The Swiss Attorney General has opened criminal proceedings against Fifa president Sepp Blatter in the heart of the Zurich HQ he has dominated as president for 17 years, as the ongoing corruption crisis gripping world football took another dramatic turn.
The Swiss Attorney General has opened criminal proceedings against Fifa president Sepp Blatter in the heart of the Zurich HQ he has dominated as president for 17 years, as the ongoing corruption crisis gripping world football took another dramatic turn.
The office of the attorney general said in a statement that it had interrogated Blatter following a meeting on Friday of the Fifa executive committee.
At the same time Michel Platini, the Uefa president who is hoping to replace him next year, was heard "as a person asked to provide information”.
Fifa HQ was also searched and data seized from Blatter’s office, causing a scheduled press conference to be cancelled amid fevered speculation.
"On the one hand, the OAG suspects that on 12 September 2005 Mr. Joseph Blatter has signed a contract with the Caribbean Football Union [with Jack Warner as the President at this time]; this contract was unfavorable for Fifa.
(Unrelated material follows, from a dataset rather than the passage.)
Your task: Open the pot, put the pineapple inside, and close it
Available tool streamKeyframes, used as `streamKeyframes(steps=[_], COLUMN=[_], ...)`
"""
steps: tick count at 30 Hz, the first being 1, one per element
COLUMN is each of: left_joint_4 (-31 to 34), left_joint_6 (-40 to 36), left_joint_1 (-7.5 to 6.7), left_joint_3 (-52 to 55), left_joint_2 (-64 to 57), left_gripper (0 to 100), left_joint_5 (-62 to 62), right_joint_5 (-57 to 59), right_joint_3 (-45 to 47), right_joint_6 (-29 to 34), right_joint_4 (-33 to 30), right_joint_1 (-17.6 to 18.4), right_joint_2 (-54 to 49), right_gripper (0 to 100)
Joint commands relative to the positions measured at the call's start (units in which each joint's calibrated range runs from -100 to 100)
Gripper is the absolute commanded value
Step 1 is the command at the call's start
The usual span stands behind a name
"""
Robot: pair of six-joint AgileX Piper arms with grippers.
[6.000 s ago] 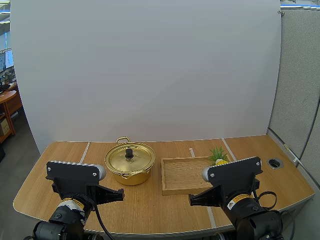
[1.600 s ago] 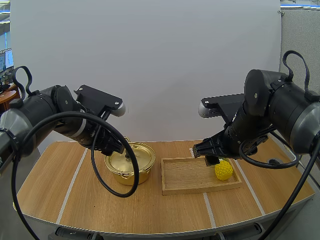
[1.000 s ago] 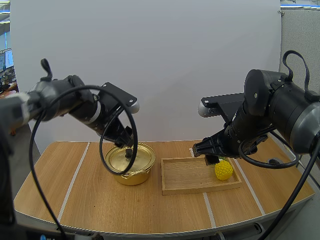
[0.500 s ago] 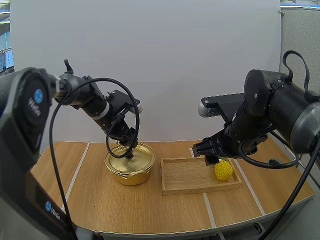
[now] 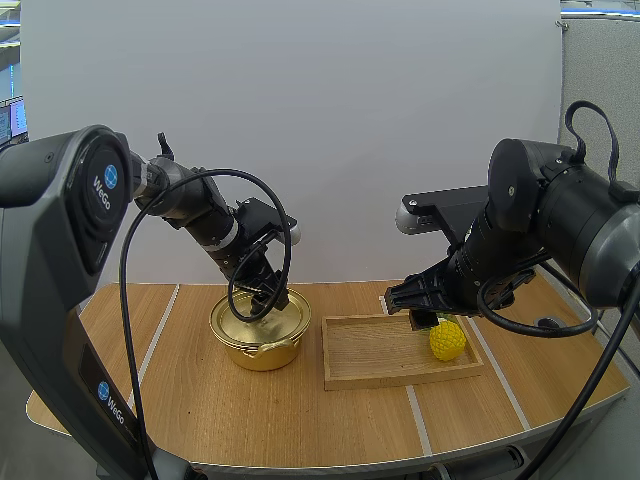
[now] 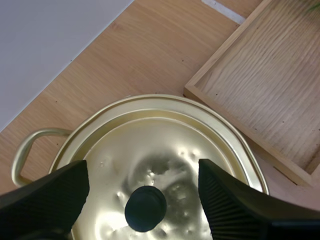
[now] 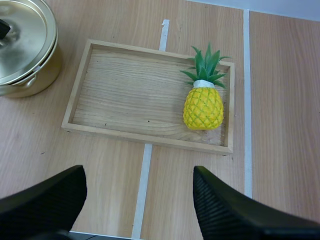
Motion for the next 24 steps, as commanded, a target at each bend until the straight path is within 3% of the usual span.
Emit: streamKeyframes(steps=[1, 24], left_joint_4=[1.8, 1.7], left_joint_6=[-1.4, -2.4], left_joint_1=[-0.14, -0.14], left_joint_3=[-0.5, -0.5], left_joint_2=[0.0, 2.2], left_gripper=[100, 100], left_joint_5=[-1.1, -0.5], right_joint_5=[-0.7, -0.7], right_joint_3=[-0.2, -0.2], right_joint_6=[0.0, 0.0], right_joint_4=[0.3, 0.4], right_joint_1=[-0.2, -0.2], right_joint_2=[-0.3, -0.3], right_gripper=[100, 100])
On the other hand, there is as suspicion that, in the implementation of this agreement, Joseph Blatter also violated his fiduciary duties and acted against the interest of Fifa and/or Fifa Marketing & TV AG,” said the office of the Swiss attorney general, Michael Lauber.
That is believed to relate to the television contract unearthed by Swiss broadcasters that showed Blatter had agreed to sell TV rights to the disgraced former Fifa heavyweight Jack Warner at below the market rate.
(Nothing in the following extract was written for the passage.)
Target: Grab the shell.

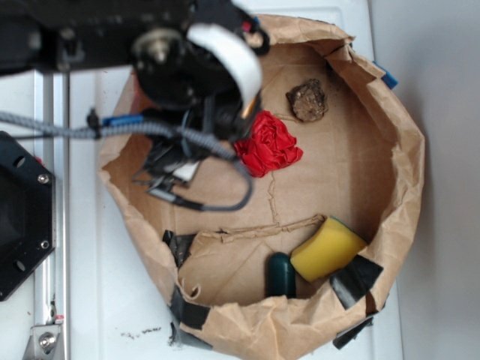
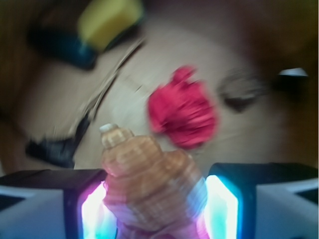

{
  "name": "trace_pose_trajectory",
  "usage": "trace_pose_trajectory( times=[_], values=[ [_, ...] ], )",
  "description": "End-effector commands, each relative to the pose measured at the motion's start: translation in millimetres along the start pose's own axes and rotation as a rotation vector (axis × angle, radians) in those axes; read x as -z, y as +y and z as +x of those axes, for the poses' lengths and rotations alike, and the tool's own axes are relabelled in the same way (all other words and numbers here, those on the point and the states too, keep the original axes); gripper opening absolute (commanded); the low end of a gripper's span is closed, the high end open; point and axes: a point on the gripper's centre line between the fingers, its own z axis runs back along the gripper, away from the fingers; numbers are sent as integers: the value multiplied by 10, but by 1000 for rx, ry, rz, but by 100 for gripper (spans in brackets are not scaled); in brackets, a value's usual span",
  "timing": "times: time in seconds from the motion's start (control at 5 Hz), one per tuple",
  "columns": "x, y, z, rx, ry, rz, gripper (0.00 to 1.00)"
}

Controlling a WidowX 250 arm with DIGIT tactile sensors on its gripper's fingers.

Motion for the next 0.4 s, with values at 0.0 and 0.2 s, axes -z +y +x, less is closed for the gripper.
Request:
trace_pose_trajectory(
  times=[0.0,0.2],
  values=[
    [-595,70,210,-276,-93,14,0],
    [-602,53,239,-325,-88,10,0]
  ],
)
"Additionally, Mr. Joseph Blatter is suspected of a disloyal payment of 2m Swiss francs to Michel Platini, President of Union of European Football Associations (UEFA), at the expense of Fifa, which was allegedly made for work performed between January 1999 and June 2002 ; this payment was executed in February 2011.”
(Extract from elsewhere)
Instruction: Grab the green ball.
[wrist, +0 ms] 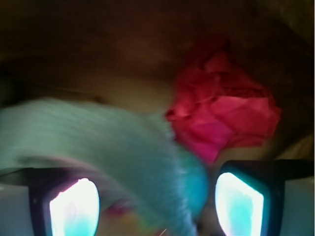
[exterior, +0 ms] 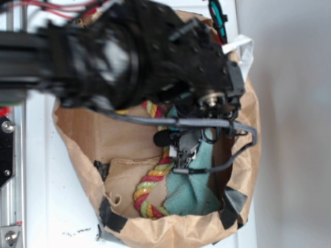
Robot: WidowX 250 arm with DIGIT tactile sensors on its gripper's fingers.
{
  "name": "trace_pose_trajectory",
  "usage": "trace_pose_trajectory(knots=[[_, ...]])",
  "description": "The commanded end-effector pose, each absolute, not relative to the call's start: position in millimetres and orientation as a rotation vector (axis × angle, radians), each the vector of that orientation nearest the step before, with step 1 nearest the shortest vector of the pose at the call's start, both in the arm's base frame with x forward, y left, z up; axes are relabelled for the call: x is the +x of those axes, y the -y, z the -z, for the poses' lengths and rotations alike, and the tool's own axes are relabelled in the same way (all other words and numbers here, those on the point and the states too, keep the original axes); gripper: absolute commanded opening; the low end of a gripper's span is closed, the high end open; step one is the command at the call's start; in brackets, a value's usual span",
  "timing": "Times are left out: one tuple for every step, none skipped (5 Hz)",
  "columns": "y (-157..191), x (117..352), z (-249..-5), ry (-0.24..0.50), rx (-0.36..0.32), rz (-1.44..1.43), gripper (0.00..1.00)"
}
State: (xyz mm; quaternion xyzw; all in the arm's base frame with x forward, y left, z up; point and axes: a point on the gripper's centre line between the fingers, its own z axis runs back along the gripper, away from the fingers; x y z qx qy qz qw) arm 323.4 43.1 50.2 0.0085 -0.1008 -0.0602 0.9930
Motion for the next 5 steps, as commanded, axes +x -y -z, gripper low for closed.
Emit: trace_pose_trajectory(knots=[[-44,333,-55,0.245,0.082,0.152,1.0],[-44,333,-52,0.243,0.082,0.162,1.0],[-41,327,-50,0.221,0.075,0.186,1.0],[-38,320,-44,0.187,0.066,0.2,1.0],[-35,319,-40,0.174,0.053,0.199,1.0]])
As the net has closed around Blatter, who has refused to travel to any countries with an extradition treaty with the US since the scandal broke, he has cut an increasingly remote figure.
"As for all defendants, the presumption of innocence applies for Mr Joseph Blatter,” said the Swiss Attorney General. Blatter has always denied any wrongdoing.
Lauber confirmed last week that it was looking into the TV contract signed by Blatter and Warner as part of its wider investigation, which began as a probe into the award of the 2018 and 2022 World Cups.
In May, seven Fifa executives were arrested in the lobby of the Baur au Lac hotel as American prosecutors outlined charges of money laundering, racketeering and fraud against 14 individuals including nine high ranking football officials.
Of the 14 Fifa officials indicted in May, 13 have been arrested of whom three have been charged in US courtrooms and 10 await extradition.
On Thursday, Fifa handed over emails from his longstanding right hand man Jérôme Valcke, having blocked access even as Blatter pledged support for American and Swiss investigations of corruption.
Valcke was suspended last week in the wake of allegations that he had profited from World Cup tickets sold above face value. He denies the allegations.
The embattled governing body should cooperate "no matter how close to home those investigations get,” Blatter, who is targeted by both criminal cases, had said earlier Thursday.
"This is the difficult path we must follow if we are serious about change,” the Fifa president wrote in his weekly in-house magazine column.